Booker T. Washington, a prominent African American leader in the late 19th and early 20th centuries, emphasized self-help, employment training, and economic self-reliance for Black people in the United States. He preached patience and recommended that African Americans might slowly improve their status within the existing racist system by proving their financial worth.
On the other hand, W.E.B. Du Bois, an intellectual and civil liberties activist, argued for immediate and uncompromising demand for equal rights. He criticized Washington's technique as excessively accommodating to the overbearing structures of the time, recommending that it eventually relegated African Americans to an irreversible state of second-class citizenship. Du Bois advocated for the "Talented Tenth", a term he coined to represent the management class amongst African Americans who would lead the charge for civil rights and college.
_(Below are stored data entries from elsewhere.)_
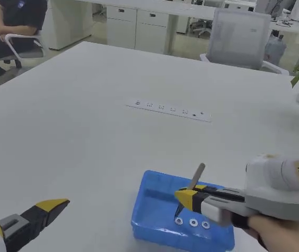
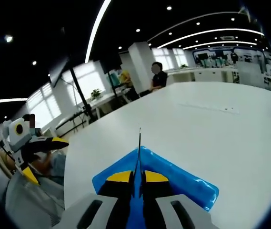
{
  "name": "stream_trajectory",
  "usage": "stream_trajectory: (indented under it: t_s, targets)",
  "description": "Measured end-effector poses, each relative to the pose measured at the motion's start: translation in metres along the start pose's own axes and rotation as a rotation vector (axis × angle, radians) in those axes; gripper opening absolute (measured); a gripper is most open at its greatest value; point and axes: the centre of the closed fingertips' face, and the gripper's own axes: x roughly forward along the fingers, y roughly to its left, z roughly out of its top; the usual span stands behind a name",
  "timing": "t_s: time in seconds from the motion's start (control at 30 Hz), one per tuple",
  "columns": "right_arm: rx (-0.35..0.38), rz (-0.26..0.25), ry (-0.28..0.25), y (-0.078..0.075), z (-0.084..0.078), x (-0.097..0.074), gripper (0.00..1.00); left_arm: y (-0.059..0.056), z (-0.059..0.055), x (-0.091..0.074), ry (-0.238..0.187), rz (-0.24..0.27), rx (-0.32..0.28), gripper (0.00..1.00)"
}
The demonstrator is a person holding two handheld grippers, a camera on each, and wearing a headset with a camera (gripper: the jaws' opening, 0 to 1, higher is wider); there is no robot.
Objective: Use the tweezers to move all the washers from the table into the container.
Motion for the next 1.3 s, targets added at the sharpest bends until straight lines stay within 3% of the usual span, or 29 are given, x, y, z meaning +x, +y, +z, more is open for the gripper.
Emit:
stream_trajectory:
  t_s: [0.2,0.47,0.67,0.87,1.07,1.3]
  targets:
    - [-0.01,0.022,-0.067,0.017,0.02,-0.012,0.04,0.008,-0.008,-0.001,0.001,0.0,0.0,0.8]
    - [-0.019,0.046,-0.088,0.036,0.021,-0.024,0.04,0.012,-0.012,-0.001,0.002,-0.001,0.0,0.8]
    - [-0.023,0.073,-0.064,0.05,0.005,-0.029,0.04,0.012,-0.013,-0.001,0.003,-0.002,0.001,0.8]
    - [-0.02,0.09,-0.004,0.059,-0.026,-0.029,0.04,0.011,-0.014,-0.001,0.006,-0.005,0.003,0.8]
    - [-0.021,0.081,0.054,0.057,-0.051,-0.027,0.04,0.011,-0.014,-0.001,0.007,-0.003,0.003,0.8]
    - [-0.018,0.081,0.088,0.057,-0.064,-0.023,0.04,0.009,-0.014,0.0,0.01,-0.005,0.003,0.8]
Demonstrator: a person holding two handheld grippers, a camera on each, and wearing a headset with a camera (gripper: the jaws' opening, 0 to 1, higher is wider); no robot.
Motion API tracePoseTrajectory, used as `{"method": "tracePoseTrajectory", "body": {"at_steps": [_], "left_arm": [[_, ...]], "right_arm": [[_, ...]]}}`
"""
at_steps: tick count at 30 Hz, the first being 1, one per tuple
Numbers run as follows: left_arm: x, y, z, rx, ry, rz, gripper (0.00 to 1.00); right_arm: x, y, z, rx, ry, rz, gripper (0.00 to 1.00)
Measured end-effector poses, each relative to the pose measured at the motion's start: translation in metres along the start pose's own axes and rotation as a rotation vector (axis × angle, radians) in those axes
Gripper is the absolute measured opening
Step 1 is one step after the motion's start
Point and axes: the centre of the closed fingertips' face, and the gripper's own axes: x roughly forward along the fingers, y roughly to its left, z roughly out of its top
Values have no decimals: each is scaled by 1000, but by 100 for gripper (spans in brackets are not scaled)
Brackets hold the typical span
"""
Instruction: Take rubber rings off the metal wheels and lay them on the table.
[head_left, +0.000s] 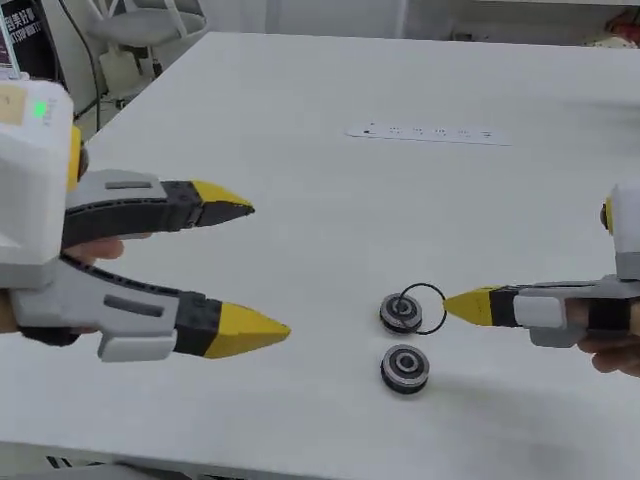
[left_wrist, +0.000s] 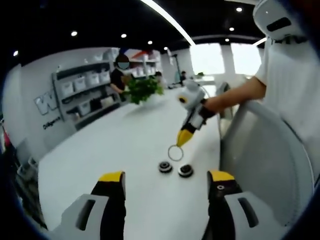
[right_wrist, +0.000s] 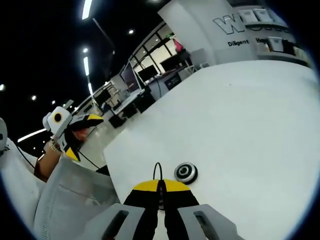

The "excellent stage" that James references is the point at which African Americans started to line up more with Du Bois's vision of demanding equality and civil liberties, instead of accepting subordination and gradualism. This shift considerably affected the course of the civil liberties motion, motivating advocacy and the pursuit of social justice through direct action and legal difficulties.
In assessing this period through James's interpretation, it becomes evident that the philosophical and strategic shift initiated by Du Bois was instrumental in awakening a more assertive and confrontational technique to attaining racial equality, preparing for future motions for civil rights and social justice in the United States.